**TO DO:** Each line of the listing that includes the string "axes" is to be identified and copied.

**GIVEN DATA:**
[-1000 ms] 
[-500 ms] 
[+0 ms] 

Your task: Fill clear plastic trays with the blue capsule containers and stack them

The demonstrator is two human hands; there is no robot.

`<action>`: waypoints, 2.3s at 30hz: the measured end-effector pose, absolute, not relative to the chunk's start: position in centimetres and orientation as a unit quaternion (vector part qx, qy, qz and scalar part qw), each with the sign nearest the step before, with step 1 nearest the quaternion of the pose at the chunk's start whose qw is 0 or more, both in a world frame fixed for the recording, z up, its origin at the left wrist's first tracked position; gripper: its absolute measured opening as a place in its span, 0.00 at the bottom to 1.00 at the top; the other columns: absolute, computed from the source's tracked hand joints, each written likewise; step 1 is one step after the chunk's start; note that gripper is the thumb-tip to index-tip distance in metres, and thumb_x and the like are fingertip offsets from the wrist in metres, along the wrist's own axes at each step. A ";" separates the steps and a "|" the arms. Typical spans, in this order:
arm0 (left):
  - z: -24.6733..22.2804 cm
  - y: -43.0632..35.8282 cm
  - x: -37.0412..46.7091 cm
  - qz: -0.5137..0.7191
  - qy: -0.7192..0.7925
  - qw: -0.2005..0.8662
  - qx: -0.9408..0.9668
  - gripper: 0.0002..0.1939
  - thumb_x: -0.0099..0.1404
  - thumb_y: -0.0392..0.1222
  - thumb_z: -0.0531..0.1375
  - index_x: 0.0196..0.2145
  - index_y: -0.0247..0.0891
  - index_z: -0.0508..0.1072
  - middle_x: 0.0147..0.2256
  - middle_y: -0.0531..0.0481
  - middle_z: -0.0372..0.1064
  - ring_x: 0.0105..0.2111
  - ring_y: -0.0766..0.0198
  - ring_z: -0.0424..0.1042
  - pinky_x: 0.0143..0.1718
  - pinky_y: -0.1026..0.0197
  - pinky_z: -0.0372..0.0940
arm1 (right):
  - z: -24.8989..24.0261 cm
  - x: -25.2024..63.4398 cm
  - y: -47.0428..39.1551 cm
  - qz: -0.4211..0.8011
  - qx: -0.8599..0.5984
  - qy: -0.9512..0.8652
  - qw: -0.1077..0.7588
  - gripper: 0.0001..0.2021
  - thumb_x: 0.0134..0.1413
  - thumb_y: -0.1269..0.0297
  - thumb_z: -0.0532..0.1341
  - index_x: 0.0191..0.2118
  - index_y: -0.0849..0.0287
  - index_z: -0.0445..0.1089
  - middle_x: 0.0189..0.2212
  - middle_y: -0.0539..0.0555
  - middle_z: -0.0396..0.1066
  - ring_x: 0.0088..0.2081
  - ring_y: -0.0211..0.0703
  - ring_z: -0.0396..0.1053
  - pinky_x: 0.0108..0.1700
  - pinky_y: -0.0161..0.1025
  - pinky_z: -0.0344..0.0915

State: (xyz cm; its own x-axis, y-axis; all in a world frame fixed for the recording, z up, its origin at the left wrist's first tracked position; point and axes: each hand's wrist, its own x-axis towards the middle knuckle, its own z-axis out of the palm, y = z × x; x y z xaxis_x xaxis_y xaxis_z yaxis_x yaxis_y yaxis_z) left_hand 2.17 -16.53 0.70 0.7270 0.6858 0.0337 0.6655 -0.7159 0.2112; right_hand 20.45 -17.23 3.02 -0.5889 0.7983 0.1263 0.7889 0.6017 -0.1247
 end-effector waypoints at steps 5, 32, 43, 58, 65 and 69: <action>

**SOLUTION TO THE PROBLEM:**
`<action>`: waypoints, 2.3s at 30hz: the measured end-effector pose, absolute, not relative to the chunk's start: position in centimetres and orientation as a unit quaternion (vector part qx, qy, qz and scalar part qw), each with the sign nearest the step before, with step 1 nearest the quaternion of the pose at the chunk's start whose qw is 0 or more, both in a world frame fixed for the recording, z up, its origin at the left wrist's first tracked position; gripper: its absolute measured opening as a place in its span, 0.00 at the bottom to 1.00 at the top; the other columns: absolute, computed from the source's tracked hand joints, each written likewise; step 1 is one step after the chunk's start; note that gripper is the thumb-tip to index-tip distance in metres, and thumb_x and the like are fingertip offsets from the wrist in metres, along the wrist's own axes at each step. A ";" separates the steps and a "|" the arms. Typical spans, in this order:
State: (xyz cm; its own x-axis, y-axis; all in a world frame fixed for the recording, z up, its origin at the left wrist's first tracked position; point and axes: each hand's wrist, its own x-axis towards the middle knuckle, its own z-axis out of the palm, y = z × x; x y z xaxis_x xaxis_y xaxis_z yaxis_x yaxis_y yaxis_z) left_hand 2.17 -16.53 0.70 0.7270 0.6858 0.0337 0.6655 -0.7159 0.2112; right_hand 20.45 -17.23 3.02 -0.5889 0.7983 0.1263 0.7889 0.6017 -0.1247

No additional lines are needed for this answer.